In Haiti, which he also visited for 18 months post-earthquake to offer veterinary care for the local animals, he confronted a volatile, sometimes violent environment in which his team's safety was a constant concern.

Often, the heart's desire to rescue many animals must be subdued because a state or nation's economic priority is saving fewer, more valuable creatures.

The work means "you're on a definite roller coaster, where you have your highs and your lows," Green said.

But there is reward in the many thousands of animals plucked from floodwaters or rooftops, saved from exposure to toxic runoff, reunited with their families.

"Those are great stories," Green said, "and they do keep you going."

It was Katrina and the 10,000 animals left in dire circumstances -- either because they'd been abandoned by humans fleeing for safety or because their owners stayed with them in harm's way -- that altered the landscape of animal rescue work and Green's life.

The scale of the human tragedy drew the world's spotlight. But it also opened a window onto the need to plan for animal evacuations and shelters, and to coordinate rescue operations in a manner that ensured animals could be tracked and reunited with their owners.

Some 7,500 animals from New Orleans, mostly dogs and cats, moved through a single shelter operation under Green's supervision, forcing multiple agencies accustomed to working independently to collaborate with one another and with government agencies.

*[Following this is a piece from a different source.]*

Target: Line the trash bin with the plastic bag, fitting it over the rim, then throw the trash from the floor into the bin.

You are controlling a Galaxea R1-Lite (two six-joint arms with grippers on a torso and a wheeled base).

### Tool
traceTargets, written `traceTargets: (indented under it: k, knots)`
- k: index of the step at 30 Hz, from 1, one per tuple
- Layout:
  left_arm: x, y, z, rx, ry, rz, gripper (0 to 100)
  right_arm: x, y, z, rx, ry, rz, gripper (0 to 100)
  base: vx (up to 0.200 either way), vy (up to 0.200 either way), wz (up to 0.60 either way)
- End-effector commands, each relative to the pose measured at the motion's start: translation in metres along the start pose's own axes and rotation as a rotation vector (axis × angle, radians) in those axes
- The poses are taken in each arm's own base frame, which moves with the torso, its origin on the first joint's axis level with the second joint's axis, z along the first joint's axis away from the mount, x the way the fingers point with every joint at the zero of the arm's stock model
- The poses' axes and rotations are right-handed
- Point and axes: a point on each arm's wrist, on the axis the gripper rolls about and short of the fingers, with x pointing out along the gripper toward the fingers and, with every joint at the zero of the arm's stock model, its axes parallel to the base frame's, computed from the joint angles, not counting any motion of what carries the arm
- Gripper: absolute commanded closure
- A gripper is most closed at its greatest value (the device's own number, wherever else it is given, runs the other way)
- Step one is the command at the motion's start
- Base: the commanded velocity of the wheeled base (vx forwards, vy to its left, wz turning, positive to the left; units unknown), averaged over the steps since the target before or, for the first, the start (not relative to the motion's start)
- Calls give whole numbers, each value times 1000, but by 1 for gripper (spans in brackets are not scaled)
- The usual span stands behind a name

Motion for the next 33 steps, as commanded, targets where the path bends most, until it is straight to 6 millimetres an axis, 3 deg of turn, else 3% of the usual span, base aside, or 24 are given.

Forty-seven days dealing with Katrina's aftermath put Green in direct communication with leaders in the larger emergency response community, enabling him just a few months later to establish the National Animal Rescue and Sheltering Coalition, whose members include most of the nation's major animal emergency response organizations.

Planning that permits people to evacuate with their animals and empowers individual communities to respond to crises will be increasingly important in future disasters, Green said.

"As a nation we've got such tremendous momentum right now, and I really do think that we're going to continue to collaborate and cooperate at all levels for the disasters that are coming our way," he said. "I'm incredibly optimistic, and it's been an incredible thrill to be part of that."